Before us is a Petition for Review on Certiorari under Rule 45 of the Rules of Court assailing the January 5, 2000 Decision1 of the Court of Appeals (CA) in CA-G.R. SP No. 51312 which affirmed the Resolutions of the National Labor Relations Commission (NLRC) dated November 28, 1997 and January 22, 1998 in POEA ADJ (L) CN. 93-05-827/CA NO. 009966-95; and the CA Resolution2 of April 24, 2000, denying petitioner's motion for reconsideration.

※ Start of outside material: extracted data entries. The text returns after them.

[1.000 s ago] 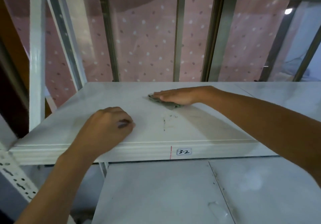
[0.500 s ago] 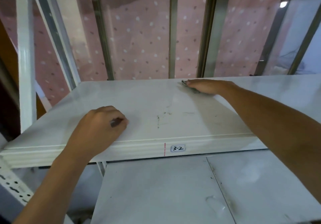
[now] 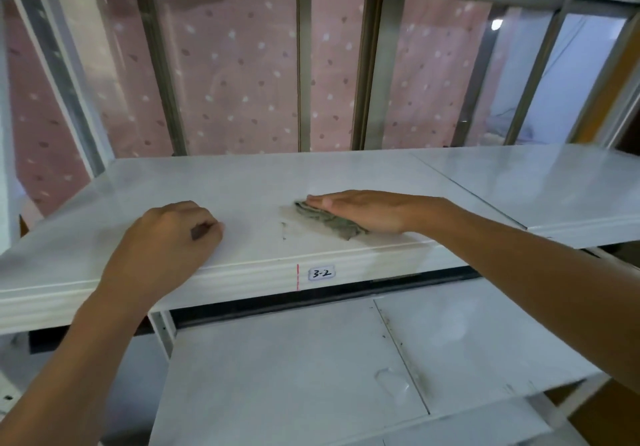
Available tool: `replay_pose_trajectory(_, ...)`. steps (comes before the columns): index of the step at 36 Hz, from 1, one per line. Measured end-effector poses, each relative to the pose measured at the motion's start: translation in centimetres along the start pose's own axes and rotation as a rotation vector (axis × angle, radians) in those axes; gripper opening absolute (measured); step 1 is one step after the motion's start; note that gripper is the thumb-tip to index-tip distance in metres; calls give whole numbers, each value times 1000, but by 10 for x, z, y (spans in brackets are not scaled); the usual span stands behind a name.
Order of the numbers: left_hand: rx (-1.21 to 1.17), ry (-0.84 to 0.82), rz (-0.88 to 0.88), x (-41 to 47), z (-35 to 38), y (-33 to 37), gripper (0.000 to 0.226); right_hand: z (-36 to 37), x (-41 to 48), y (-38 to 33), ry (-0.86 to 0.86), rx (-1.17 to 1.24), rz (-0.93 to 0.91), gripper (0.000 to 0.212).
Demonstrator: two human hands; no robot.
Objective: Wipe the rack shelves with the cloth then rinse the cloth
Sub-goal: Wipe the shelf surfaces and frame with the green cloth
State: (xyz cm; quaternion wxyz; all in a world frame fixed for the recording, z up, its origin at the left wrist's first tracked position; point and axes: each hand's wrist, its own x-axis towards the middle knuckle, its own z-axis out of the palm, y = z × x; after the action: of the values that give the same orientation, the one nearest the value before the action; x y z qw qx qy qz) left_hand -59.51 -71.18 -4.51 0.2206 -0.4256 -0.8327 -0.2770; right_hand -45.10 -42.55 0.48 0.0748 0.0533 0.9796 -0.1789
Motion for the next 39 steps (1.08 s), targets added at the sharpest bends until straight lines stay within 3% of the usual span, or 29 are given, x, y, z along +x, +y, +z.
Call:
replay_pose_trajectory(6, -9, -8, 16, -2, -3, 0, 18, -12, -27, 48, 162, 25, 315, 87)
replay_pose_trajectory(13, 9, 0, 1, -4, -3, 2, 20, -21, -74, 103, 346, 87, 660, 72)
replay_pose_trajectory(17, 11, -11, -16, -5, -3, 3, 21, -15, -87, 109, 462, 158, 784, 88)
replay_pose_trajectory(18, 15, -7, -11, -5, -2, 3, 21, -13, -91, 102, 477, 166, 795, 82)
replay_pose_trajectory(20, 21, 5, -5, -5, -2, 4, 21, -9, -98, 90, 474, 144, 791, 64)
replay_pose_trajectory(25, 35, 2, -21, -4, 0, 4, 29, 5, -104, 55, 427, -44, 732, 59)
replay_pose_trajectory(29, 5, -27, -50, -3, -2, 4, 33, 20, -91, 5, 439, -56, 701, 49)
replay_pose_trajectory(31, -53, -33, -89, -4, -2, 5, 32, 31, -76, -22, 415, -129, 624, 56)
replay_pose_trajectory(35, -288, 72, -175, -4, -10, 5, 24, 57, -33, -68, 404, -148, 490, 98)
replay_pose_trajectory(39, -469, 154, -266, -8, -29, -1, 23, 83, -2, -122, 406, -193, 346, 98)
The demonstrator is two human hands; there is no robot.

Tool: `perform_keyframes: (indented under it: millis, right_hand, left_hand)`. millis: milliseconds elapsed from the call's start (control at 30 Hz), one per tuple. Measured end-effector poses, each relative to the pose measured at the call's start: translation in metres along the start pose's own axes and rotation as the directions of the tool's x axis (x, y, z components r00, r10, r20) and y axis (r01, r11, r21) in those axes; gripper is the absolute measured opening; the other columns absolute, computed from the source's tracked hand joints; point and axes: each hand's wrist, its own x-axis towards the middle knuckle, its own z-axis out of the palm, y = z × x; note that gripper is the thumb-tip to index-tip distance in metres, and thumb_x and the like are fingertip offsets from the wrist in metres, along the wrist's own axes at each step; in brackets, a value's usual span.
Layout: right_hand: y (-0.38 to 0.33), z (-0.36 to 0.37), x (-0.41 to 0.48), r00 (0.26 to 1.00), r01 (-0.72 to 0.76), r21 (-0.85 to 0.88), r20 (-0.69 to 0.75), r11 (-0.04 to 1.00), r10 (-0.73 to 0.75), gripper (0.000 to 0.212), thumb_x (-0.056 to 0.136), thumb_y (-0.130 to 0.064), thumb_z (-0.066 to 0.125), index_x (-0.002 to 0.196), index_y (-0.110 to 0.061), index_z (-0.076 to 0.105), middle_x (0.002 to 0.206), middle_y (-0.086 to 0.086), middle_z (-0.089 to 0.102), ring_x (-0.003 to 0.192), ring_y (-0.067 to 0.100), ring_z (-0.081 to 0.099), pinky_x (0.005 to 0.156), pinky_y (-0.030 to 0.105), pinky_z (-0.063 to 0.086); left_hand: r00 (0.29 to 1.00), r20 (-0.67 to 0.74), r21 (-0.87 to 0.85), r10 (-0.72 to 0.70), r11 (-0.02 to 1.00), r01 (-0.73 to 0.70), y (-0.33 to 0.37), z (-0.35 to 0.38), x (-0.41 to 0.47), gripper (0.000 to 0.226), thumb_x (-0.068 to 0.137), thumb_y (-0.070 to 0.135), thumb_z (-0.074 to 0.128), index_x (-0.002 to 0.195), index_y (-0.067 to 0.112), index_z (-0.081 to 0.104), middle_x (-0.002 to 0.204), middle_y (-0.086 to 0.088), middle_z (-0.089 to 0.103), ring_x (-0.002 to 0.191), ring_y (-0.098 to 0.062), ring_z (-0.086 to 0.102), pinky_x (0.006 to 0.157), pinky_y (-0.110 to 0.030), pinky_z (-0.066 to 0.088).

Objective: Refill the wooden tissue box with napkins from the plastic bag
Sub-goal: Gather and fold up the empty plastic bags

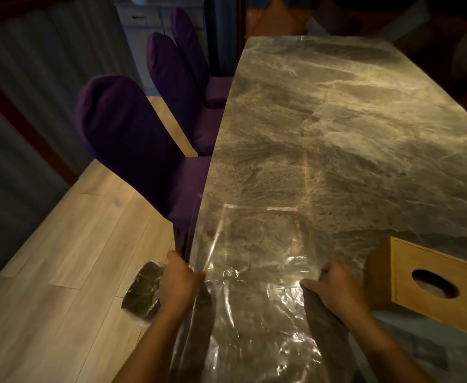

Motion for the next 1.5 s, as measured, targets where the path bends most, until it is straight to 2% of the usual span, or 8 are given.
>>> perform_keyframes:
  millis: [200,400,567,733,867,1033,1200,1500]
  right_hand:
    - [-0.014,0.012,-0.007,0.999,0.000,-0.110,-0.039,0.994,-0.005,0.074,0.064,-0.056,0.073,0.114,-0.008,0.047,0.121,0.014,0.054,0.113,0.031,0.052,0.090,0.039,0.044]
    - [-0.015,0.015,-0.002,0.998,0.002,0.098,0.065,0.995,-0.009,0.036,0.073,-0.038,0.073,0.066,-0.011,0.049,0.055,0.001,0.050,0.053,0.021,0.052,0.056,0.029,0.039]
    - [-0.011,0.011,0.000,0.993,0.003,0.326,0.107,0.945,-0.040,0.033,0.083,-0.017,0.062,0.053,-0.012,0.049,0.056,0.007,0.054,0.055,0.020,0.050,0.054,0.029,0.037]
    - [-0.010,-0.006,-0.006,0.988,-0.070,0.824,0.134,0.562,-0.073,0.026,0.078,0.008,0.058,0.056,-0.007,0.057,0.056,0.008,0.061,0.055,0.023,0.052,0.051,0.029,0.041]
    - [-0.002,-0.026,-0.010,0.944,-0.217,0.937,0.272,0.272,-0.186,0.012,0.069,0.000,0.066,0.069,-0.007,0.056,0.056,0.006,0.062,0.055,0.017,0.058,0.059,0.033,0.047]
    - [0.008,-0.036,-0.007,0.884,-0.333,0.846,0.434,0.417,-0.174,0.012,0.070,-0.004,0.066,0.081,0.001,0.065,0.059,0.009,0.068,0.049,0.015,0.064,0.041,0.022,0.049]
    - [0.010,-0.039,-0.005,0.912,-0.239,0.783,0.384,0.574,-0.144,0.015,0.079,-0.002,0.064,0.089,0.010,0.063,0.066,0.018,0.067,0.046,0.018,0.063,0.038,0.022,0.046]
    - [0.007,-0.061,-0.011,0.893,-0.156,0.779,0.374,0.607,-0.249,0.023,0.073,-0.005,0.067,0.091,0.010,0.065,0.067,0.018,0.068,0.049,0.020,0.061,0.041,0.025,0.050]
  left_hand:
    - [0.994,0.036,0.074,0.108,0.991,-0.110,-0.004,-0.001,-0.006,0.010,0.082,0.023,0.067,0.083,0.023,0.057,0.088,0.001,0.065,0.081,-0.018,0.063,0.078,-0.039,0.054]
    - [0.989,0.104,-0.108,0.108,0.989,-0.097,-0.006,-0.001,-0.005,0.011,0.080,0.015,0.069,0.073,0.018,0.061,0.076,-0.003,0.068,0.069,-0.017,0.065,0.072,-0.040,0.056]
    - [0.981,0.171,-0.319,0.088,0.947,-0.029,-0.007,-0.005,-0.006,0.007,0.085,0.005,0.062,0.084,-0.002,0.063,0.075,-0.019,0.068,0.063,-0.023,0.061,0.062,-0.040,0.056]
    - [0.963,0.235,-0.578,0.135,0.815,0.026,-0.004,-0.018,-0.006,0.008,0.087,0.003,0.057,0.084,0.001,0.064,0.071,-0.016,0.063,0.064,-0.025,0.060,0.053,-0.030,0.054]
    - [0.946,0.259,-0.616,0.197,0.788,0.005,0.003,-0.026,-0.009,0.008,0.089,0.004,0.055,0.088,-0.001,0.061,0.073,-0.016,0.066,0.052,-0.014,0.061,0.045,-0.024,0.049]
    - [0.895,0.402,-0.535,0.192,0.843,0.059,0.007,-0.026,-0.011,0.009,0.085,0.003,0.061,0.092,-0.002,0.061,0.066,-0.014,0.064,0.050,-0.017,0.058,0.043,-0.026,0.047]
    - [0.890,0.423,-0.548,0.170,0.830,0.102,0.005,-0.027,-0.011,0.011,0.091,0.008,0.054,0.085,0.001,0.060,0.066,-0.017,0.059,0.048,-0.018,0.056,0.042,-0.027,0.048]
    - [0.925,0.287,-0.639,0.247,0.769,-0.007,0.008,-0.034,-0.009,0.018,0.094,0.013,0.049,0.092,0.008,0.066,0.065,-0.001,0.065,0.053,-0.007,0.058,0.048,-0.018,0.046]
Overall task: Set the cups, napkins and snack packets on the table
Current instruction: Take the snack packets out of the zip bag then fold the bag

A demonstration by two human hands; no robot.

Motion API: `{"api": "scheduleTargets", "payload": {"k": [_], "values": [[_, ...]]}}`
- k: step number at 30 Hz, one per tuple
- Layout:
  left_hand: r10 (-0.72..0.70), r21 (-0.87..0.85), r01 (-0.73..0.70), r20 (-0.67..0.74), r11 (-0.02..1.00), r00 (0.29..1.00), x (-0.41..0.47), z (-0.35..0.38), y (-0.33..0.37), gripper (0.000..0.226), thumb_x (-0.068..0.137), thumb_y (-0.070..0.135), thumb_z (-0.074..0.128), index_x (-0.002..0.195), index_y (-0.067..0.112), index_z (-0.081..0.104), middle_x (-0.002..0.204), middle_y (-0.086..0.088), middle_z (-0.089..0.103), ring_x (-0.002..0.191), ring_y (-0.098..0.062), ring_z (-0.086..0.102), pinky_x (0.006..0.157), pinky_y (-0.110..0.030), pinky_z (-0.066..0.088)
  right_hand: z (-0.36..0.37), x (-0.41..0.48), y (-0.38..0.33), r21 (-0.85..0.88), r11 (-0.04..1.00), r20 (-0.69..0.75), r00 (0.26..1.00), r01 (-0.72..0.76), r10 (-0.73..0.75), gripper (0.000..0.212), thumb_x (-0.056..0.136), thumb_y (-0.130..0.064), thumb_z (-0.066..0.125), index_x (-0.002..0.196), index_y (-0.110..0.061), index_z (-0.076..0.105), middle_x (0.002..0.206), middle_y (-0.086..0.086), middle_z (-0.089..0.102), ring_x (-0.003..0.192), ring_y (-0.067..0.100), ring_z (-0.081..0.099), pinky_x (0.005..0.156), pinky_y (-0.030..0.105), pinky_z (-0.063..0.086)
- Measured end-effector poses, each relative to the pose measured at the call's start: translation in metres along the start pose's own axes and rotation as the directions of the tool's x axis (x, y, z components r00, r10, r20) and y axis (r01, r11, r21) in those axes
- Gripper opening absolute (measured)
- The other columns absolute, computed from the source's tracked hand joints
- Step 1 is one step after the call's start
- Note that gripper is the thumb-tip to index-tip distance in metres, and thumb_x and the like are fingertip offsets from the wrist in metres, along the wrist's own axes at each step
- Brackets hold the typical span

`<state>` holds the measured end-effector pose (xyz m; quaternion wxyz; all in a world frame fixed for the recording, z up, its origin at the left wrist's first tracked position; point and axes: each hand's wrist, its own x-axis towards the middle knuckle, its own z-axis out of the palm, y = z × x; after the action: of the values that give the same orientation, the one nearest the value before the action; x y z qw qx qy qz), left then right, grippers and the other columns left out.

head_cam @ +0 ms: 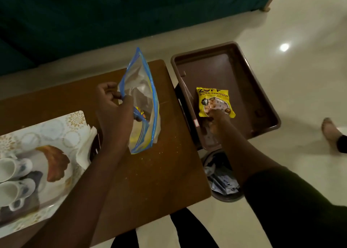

The factual and procedural antecedents of the case, as narrated by the CA in its assailed Decision, are as follows:

On February 11, 1992, private respondent Bea was hired as Senior Head Staff Nurse by Elbualy Group/Sultan Qaboos University Hospital (SQUH), the principal employer through its placement agency in the Philippines, petitioner Eastern Overseas Employment Center, Inc. (Eastern). Her contractual employment was for two (2) years, the same to end on February 11, 1994 with a basic monthly salary of US$1,456.00. Private respondent Bea's placement with SQUH was subject to a three - (3) month probationary period during said contractual employment.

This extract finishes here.